Repeat the data below in full. Pictures must not be part of the copy.
--- START ---
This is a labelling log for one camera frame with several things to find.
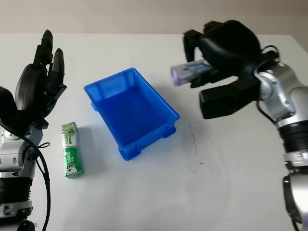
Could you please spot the cylindrical pack with purple end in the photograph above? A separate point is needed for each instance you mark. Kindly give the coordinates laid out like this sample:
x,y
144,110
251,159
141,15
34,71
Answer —
x,y
187,72

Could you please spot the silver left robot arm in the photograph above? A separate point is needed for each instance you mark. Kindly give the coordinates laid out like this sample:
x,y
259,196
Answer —
x,y
13,161

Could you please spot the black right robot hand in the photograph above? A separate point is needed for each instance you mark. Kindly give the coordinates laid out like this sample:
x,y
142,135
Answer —
x,y
231,48

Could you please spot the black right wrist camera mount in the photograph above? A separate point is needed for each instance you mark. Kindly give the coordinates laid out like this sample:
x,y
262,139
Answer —
x,y
223,101

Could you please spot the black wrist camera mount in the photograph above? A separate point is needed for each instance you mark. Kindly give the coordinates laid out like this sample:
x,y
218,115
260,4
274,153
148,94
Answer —
x,y
223,101
8,110

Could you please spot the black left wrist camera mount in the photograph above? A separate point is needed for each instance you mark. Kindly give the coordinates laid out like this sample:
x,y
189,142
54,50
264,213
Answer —
x,y
8,110

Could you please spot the green toothpaste box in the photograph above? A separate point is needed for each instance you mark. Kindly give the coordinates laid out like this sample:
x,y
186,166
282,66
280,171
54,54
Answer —
x,y
72,154

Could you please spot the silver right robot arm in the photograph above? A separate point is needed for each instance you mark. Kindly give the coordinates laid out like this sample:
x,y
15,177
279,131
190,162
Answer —
x,y
291,115

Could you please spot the blue plastic tray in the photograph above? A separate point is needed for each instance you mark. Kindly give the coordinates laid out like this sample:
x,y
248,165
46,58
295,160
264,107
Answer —
x,y
133,108

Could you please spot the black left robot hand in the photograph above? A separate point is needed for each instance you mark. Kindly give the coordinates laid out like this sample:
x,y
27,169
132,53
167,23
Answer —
--- END ---
## OUTPUT OF THE TASK
This is a labelling log for one camera frame with several things to find.
Could you please spot the cylindrical pack with purple end in the photograph above? A separate point is needed for each instance you mark. Kindly give the coordinates laid out like this sample:
x,y
144,110
251,159
141,15
34,71
Answer —
x,y
187,72

Could you please spot the silver left robot arm in the photograph above? A separate point is needed for each instance you mark. Kindly give the coordinates laid out like this sample:
x,y
259,196
Answer —
x,y
13,161

Could you please spot the black right robot hand in the photograph above? A separate point is needed for each instance you mark. Kindly give the coordinates laid out like this sample:
x,y
142,135
Answer —
x,y
231,48

Could you please spot the black right wrist camera mount in the photograph above? A separate point is needed for each instance you mark. Kindly give the coordinates laid out like this sample:
x,y
262,139
Answer —
x,y
223,101

Could you please spot the black wrist camera mount in the photograph above? A separate point is needed for each instance you mark. Kindly give the coordinates laid out like this sample:
x,y
218,115
260,4
274,153
148,94
Answer —
x,y
223,101
8,110

Could you please spot the black left wrist camera mount in the photograph above? A separate point is needed for each instance you mark. Kindly give the coordinates laid out like this sample:
x,y
189,142
54,50
264,213
Answer —
x,y
8,110

Could you please spot the green toothpaste box in the photograph above? A separate point is needed for each instance you mark. Kindly give the coordinates laid out like this sample:
x,y
186,166
282,66
280,171
54,54
Answer —
x,y
72,154

Could you please spot the silver right robot arm in the photograph above? A separate point is needed for each instance you mark. Kindly give the coordinates laid out like this sample:
x,y
15,177
279,131
190,162
Answer —
x,y
291,115

Could you please spot the blue plastic tray in the photograph above? A separate point is needed for each instance you mark. Kindly give the coordinates laid out like this sample:
x,y
248,165
46,58
295,160
264,107
Answer —
x,y
133,108

Could you please spot the black left robot hand in the photograph above? A separate point is needed for each instance you mark. Kindly give the coordinates laid out like this sample:
x,y
27,169
132,53
167,23
Answer —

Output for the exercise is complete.